UPDATE: LINKED BY RADIO PATRIOT! AND SHE THINKS I SHOULD GET A RAISE! THANKS ANDREA SHEA KING, AND WELCOME TO ALL RADIO PATRIOTS.
Day 50 of the Gulf Oil Disaster (GOD) and still, we didn’t rest. A party!
What? Another party? Aren’t we supposed to be kicking ass and plugging the damn hole? Well, maybe we’ll let the people take care of that at the polls on Super Tuesday. Meantime, we’ve got the Congressional Picnic to attend. And little Bo had to take big BO for a walk.
I’ve got the reins, don’t worry !
Lady M had adequately recuperated from her post-traumatic compression disorder so she was able to attend too. And we finally found an appropriate occasion for one of our million sundresses.
Bracelet representing all of the major races: black, white, brown and silver. All multi-culti pearls.
Look! Lady M is light as air! We’re trying water next.

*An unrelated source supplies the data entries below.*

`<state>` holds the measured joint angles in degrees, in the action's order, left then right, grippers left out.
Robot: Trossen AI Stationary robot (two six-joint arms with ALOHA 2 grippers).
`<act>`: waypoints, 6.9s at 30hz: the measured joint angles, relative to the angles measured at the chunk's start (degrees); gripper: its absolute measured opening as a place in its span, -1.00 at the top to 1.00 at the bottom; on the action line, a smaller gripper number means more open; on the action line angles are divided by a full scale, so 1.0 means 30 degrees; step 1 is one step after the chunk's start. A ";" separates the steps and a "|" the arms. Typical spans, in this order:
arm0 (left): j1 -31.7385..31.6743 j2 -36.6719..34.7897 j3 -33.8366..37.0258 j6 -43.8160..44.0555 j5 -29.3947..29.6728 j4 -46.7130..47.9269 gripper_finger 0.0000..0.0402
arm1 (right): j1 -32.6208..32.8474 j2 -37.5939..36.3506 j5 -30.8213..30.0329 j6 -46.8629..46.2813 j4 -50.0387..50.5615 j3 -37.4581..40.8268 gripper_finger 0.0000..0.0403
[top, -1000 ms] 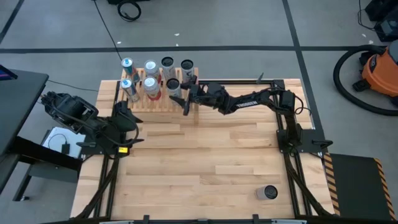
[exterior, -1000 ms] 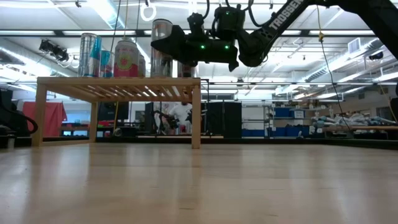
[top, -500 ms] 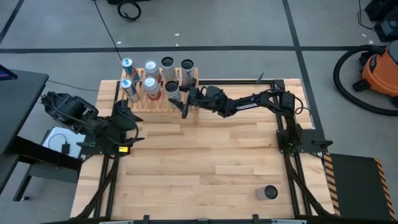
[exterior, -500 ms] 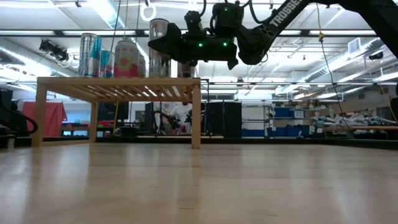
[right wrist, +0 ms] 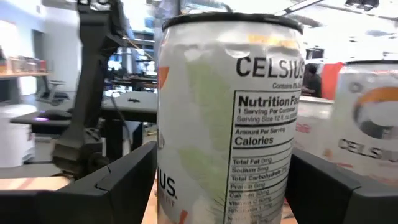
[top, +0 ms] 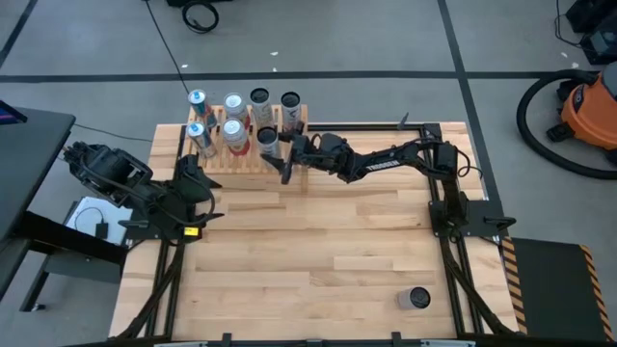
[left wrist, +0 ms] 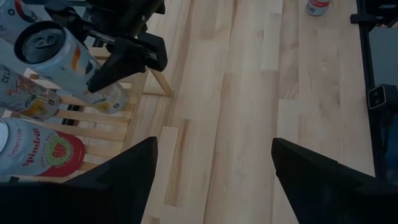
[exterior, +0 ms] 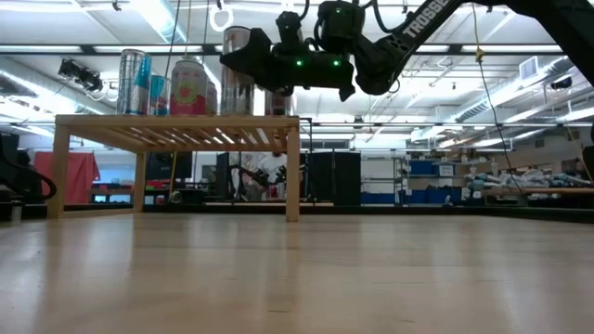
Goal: Place canned beverage on shelf
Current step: Put the white and yellow soda can on the shelf aligned with the other white and yellow soda can
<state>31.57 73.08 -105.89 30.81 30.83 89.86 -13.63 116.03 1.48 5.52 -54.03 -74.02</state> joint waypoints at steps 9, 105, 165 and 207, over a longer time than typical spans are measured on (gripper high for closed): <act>0.0000 0.0000 0.0000 0.0000 0.0000 -0.0005 -0.57 | 0.0007 0.0000 0.0436 0.0000 0.0012 0.0007 -0.60; 0.0000 0.0007 0.0000 0.0029 -0.0007 -0.0005 -0.57 | 0.0504 -0.2710 -0.2186 0.0062 0.4948 0.0109 -0.55; 0.0000 0.0007 0.0000 0.0007 -0.0008 -0.0005 -0.57 | 0.1020 -0.4677 -0.3104 -0.0460 0.9960 0.0102 -0.27; 0.0000 0.0007 0.0000 -0.0007 -0.0007 -0.0009 -0.57 | 0.0278 -0.4663 -0.2880 -0.1517 1.0415 0.0102 -0.28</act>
<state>31.57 73.10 -105.89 30.79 30.81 89.83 -12.79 102.04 -7.16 0.97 -22.79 -73.71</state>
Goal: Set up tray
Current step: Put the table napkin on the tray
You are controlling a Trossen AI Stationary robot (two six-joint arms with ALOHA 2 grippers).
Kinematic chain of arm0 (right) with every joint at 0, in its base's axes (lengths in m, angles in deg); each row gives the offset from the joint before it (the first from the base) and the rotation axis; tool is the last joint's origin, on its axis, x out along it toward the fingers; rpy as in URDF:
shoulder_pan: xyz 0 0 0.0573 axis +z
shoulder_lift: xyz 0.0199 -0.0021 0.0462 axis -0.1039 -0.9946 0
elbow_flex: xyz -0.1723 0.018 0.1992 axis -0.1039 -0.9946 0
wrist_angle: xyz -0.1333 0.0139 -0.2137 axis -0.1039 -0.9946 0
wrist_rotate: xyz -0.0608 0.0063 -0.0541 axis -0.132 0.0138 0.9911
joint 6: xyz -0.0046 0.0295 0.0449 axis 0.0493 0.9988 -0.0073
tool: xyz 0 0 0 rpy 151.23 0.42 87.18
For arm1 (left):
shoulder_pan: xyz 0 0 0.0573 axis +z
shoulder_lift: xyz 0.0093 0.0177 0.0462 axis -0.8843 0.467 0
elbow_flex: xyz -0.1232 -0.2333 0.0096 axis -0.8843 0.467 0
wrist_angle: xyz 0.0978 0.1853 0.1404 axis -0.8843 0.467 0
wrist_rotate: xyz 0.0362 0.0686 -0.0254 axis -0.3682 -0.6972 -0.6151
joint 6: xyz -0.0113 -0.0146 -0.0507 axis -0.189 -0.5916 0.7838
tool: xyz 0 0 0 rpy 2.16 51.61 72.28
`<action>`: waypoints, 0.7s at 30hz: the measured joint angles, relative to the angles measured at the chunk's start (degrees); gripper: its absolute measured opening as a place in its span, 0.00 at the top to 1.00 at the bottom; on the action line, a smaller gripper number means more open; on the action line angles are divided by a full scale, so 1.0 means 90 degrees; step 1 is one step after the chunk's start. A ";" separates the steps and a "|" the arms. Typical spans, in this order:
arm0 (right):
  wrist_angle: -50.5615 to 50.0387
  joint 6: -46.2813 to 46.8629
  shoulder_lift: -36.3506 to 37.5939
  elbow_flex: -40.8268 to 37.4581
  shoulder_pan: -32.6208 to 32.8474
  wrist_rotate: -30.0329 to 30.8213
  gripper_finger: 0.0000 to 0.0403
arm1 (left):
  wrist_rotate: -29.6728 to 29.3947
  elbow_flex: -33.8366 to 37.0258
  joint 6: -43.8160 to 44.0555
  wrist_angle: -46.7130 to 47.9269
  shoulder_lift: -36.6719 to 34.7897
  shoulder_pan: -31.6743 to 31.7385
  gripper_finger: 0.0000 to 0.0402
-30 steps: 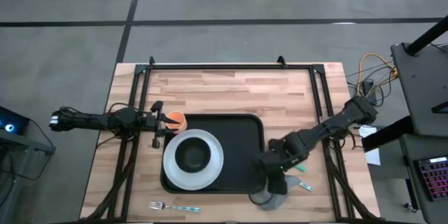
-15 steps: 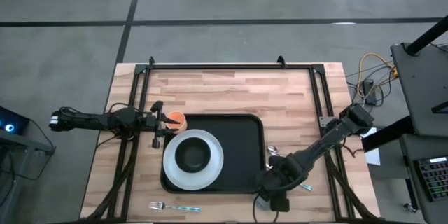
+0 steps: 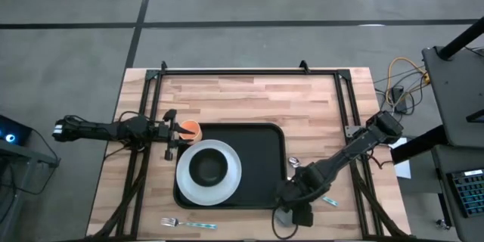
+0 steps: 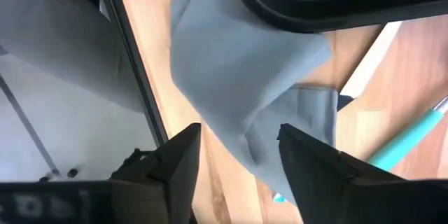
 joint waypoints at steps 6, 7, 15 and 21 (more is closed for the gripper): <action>-0.0022 -0.0126 0.0000 -0.0012 0.0002 -0.0005 0.44 | 0.0000 0.0000 0.0000 0.0002 0.0000 0.0002 0.77; -0.0025 -0.0160 -0.0011 -0.0036 0.0002 -0.0003 0.43 | 0.0000 0.0000 0.0000 0.0000 0.0000 0.0000 0.77; 0.0609 -0.0246 -0.0046 -0.0585 0.0035 -0.0115 0.41 | -0.0001 0.0000 0.0000 0.0000 -0.0002 0.0002 0.77; 0.0691 -0.0293 -0.0042 -0.0903 0.0078 -0.0305 0.50 | -0.0002 0.0000 0.0000 0.0000 -0.0002 0.0000 0.77</action>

Exec chef Jason Stoller Smith – how many chef’s do you know with 3 names? – prepared smoked salmon to serve the Congressional delegation. There were some rumblings about hot dogs being easier, cheaper and more appropriate, but no one around here takes Glenn Beck seriously.
Chef prepares the 21-salmon salute
Party-On! Next scheduled event is a Tea Party.